TASK TO CARRY OUT:
Word for word, give again the lines of the material below, from the one holding "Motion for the" to the last, with nothing added.

SUPPLIED MATERIAL:
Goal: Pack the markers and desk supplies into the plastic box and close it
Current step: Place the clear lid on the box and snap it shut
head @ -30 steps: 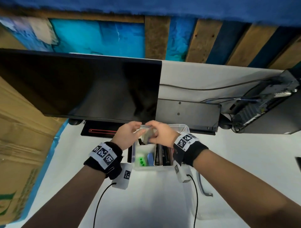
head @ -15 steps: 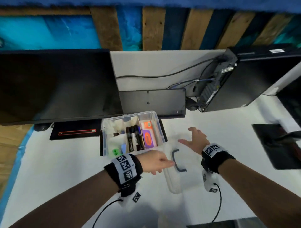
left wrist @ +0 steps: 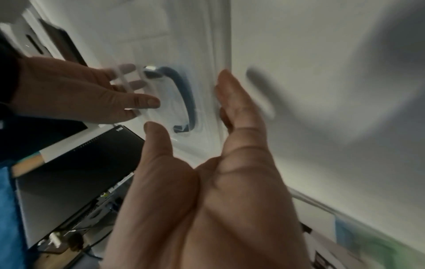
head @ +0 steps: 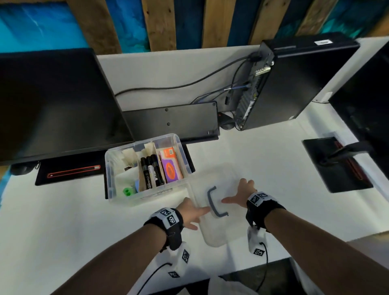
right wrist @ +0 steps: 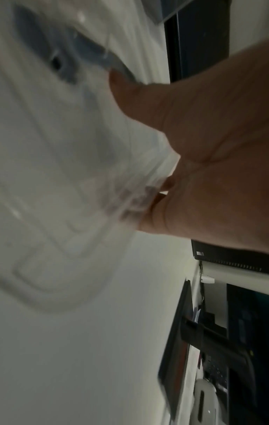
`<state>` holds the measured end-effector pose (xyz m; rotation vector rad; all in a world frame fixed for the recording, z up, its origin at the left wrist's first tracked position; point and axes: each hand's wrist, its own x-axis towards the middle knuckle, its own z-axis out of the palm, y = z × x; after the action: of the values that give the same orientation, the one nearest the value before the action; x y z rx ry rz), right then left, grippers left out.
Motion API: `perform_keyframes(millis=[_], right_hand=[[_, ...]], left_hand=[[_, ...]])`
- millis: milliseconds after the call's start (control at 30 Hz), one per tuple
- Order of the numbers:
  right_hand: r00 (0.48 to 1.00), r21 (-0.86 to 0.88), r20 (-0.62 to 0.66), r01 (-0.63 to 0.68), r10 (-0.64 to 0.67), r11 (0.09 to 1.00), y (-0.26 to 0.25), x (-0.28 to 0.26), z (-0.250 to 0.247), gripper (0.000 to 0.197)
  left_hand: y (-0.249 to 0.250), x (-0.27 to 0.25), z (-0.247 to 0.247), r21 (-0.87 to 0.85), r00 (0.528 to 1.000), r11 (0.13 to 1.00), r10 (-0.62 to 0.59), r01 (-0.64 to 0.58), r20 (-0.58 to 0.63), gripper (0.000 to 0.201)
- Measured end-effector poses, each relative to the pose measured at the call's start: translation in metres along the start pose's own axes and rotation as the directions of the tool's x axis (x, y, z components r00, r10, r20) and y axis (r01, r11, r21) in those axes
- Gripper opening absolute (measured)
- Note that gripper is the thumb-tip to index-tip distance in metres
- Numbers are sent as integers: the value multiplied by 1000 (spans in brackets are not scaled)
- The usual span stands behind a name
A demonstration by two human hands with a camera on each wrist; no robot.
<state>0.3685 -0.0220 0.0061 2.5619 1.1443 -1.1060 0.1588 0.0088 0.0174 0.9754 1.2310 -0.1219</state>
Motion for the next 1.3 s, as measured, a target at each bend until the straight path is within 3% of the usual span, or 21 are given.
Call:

ANSWER BOX:
Motion for the next 1.3 s, as measured, a target at each bend until the straight path is within 3% of the usual span, or 21 are given.
Call:

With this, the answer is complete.